• _Available data_
===============

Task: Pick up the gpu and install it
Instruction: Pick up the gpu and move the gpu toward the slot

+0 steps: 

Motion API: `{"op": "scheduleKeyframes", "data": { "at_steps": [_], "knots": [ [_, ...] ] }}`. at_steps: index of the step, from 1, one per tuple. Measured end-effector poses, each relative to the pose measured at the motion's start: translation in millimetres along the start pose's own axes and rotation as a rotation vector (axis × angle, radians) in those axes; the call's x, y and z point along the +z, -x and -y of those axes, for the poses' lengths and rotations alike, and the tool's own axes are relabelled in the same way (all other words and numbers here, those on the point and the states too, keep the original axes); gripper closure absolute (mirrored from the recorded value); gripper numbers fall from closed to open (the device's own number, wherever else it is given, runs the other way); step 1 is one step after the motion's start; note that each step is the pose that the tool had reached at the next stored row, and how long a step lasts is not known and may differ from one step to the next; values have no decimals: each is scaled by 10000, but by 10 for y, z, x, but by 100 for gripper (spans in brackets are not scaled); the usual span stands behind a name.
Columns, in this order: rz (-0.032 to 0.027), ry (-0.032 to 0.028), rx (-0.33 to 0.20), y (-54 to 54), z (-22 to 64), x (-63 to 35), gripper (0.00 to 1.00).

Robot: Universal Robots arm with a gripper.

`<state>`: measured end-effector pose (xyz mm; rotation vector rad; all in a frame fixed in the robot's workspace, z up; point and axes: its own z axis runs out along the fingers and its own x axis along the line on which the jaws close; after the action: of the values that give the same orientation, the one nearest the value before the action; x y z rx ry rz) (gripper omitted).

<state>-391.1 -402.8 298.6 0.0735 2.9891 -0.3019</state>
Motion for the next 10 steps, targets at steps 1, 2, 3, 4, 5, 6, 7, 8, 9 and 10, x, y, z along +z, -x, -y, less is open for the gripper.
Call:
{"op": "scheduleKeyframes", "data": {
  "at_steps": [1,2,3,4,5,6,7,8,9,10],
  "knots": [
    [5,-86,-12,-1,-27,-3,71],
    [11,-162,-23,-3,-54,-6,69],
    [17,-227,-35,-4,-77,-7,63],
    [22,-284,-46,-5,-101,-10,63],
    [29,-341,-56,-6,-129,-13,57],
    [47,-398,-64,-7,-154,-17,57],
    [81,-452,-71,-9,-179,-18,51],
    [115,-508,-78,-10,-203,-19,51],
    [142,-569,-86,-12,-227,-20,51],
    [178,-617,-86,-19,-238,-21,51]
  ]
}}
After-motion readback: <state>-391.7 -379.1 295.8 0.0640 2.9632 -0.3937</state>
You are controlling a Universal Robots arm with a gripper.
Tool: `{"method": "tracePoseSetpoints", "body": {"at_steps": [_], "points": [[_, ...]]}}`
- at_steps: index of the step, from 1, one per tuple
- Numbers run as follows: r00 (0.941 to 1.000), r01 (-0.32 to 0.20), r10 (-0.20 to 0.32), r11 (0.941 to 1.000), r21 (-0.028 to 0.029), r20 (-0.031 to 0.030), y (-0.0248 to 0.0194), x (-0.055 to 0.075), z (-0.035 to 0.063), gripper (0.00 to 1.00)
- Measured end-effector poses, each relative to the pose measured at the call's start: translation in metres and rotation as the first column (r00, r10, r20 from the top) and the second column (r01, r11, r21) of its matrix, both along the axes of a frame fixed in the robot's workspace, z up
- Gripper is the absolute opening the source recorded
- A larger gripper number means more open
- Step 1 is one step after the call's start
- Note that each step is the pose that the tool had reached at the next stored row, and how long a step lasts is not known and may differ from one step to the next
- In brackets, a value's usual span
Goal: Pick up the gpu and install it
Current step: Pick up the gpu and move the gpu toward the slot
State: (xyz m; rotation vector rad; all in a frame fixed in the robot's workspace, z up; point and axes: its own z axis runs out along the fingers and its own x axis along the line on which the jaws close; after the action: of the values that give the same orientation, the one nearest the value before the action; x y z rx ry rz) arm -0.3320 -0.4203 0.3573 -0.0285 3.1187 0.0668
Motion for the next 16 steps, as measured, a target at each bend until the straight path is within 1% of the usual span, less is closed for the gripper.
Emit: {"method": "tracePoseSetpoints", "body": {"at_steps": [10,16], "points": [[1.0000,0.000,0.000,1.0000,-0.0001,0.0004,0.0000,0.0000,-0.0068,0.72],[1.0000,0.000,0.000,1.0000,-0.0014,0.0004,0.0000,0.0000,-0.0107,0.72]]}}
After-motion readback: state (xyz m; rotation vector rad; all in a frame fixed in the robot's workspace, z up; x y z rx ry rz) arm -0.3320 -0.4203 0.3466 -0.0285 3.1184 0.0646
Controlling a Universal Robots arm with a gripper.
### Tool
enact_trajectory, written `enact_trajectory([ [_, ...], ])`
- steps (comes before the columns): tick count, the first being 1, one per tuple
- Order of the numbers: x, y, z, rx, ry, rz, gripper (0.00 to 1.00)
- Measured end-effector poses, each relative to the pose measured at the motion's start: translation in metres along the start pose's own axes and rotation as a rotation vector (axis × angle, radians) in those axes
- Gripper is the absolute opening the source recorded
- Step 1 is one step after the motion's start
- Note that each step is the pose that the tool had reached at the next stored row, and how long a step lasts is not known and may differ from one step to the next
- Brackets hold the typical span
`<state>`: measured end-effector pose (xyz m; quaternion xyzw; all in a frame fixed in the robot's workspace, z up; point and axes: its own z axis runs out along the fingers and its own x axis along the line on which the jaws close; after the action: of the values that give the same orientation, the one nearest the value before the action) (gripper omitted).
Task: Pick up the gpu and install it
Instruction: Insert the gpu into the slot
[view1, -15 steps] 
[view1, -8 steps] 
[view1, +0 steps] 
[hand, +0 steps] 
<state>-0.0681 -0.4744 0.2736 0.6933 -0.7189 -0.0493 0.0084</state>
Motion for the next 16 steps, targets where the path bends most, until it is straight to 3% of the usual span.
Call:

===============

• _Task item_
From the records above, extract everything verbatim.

• _Response_
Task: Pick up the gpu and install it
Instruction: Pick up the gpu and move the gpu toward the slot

+0 steps: 

Motion API: `{"op": "scheduleKeyframes", "data": { "at_steps": [_], "knots": [ [_, ...] ] }}`. at_steps: index of the step, from 1, one per tuple. Measured end-effector poses, each relative to the pose measured at the motion's start: translation in millimetres along the start pose's own axes and rotation as a rotation vector (axis × angle, radians) in those axes; the call's x, y and z point along the +z, -x and -y of those axes, for the poses' lengths and rotations alike, and the tool's own axes are relabelled in the same way (all other words and numbers here, those on the point and the states too, keep the original axes); gripper closure absolute (mirrored from the recorded value); gripper numbers fall from closed to open (the device's own number, wherever else it is given, runs the other way); step 1 is one step after the motion's start; note that each step is the pose that the tool had reached at the next stored row, and how long a step lasts is not known and may differ from one step to the next; values have no decimals: each is scaled by 10000, but by 10 for y, z, x, but by 100 for gripper (spans in brackets are not scaled); the usual span stands behind a name.
Columns, in this order: rz (-0.032 to 0.027), ry (-0.032 to 0.028), rx (-0.33 to 0.20), y (-54 to 54), z (-22 to 64), x (-63 to 35), gripper (0.00 to 1.00).

Robot: Universal Robots arm with a gripper.

`<state>`: measured end-effector pose (xyz mm; rotation vector rad; all in a frame fixed in the robot's workspace, z up; point and axes: its own z axis runs out along the fingers and its own x axis along the line on which the jaws close; after the action: of the values that give the same orientation, the one nearest the value before the action; x y z rx ry rz) (gripper omitted).

<state>-391.1 -402.8 298.6 0.0735 2.9891 -0.3019</state>
Motion for the next 10 steps, targets at steps 1, 2, 3, 4, 5, 6, 7, 8, 9 and 10, x, y, z along +z, -x, -y, less is open for the gripper.
Call:
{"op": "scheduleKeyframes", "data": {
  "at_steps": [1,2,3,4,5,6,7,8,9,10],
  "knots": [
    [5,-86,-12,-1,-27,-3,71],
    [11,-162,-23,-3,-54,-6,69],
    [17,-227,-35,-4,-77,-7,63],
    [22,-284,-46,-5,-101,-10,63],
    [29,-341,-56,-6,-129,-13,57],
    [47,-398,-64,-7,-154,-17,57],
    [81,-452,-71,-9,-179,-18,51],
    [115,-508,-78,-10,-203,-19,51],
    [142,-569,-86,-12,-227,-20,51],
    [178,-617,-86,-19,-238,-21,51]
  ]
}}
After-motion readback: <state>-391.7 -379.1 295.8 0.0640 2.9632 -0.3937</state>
You are controlling a Universal Robots arm with a gripper.
Tool: `{"method": "tracePoseSetpoints", "body": {"at_steps": [_], "points": [[_, ...]]}}`
- at_steps: index of the step, from 1, one per tuple
- Numbers run as follows: r00 (0.941 to 1.000), r01 (-0.32 to 0.20), r10 (-0.20 to 0.32), r11 (0.941 to 1.000), r21 (-0.028 to 0.029), r20 (-0.031 to 0.030), y (-0.0248 to 0.0194), x (-0.055 to 0.075), z (-0.035 to 0.063), gripper (0.00 to 1.00)
- Measured end-effector poses, each relative to the pose measured at the call's start: translation in metres and rotation as the first column (r00, r10, r20 from the top) and the second column (r01, r11, r21) of its matrix, both along the axes of a frame fixed in the robot's workspace, z up
- Gripper is the absolute opening the source recorded
- A larger gripper number means more open
- Step 1 is one step after the call's start
- Note that each step is the pose that the tool had reached at the next stored row, and how long a step lasts is not known and may differ from one step to the next
- In brackets, a value's usual span
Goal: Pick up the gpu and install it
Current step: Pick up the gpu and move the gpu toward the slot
State: (xyz m; rotation vector rad; all in a frame fixed in the robot's workspace, z up; point and axes: its own z axis runs out along the fingers and its own x axis along the line on which the jaws close; after the action: of the values that give the same orientation, the one nearest the value before the action; x y z rx ry rz) arm -0.3320 -0.4203 0.3573 -0.0285 3.1187 0.0668
Motion for the next 16 steps, as measured, a target at each bend until the straight path is within 1% of the usual span, less is closed for the gripper.
Emit: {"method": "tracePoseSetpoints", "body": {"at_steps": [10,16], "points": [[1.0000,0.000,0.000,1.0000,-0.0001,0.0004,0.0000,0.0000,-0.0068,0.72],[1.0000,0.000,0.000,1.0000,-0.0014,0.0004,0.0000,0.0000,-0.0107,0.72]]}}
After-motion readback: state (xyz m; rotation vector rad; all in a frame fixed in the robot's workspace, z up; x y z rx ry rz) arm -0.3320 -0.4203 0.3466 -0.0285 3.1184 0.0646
Controlling a Universal Robots arm with a gripper.
### Tool
enact_trajectory, written `enact_trajectory([ [_, ...], ])`
- steps (comes before the columns): tick count, the first being 1, one per tuple
- Order of the numbers: x, y, z, rx, ry, rz, gripper (0.00 to 1.00)
- Measured end-effector poses, each relative to the pose measured at the motion's start: translation in metres along the start pose's own axes and rotation as a rotation vector (axis × angle, radians) in those axes
- Gripper is the absolute opening the source recorded
- Step 1 is one step after the motion's start
- Note that each step is the pose that the tool had reached at the next stored row, and how long a step lasts is not known and may differ from one step to the next
- Brackets hold the typical span
`<state>`: measured end-effector pose (xyz m; quaternion xyzw; all in a frame fixed in the robot's workspace, z up; point and axes: its own z axis runs out along the fingers and its own x axis along the line on which the jaws close; after the action: of the values that give the same orientation, the one nearest the value before the action) (gripper omitted).
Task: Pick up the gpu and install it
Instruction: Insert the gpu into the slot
[view1, -15 steps] 
[view1, -8 steps] 
[view1, +0 steps] 
[hand, +0 steps] 
<state>-0.0681 -0.4744 0.2736 0.6933 -0.7189 -0.0493 0.0084</state>
Motion for the next 16 steps, targets where the path bends most, until it is straight to 3% of the usual span.
Call:

This output requires no further additions.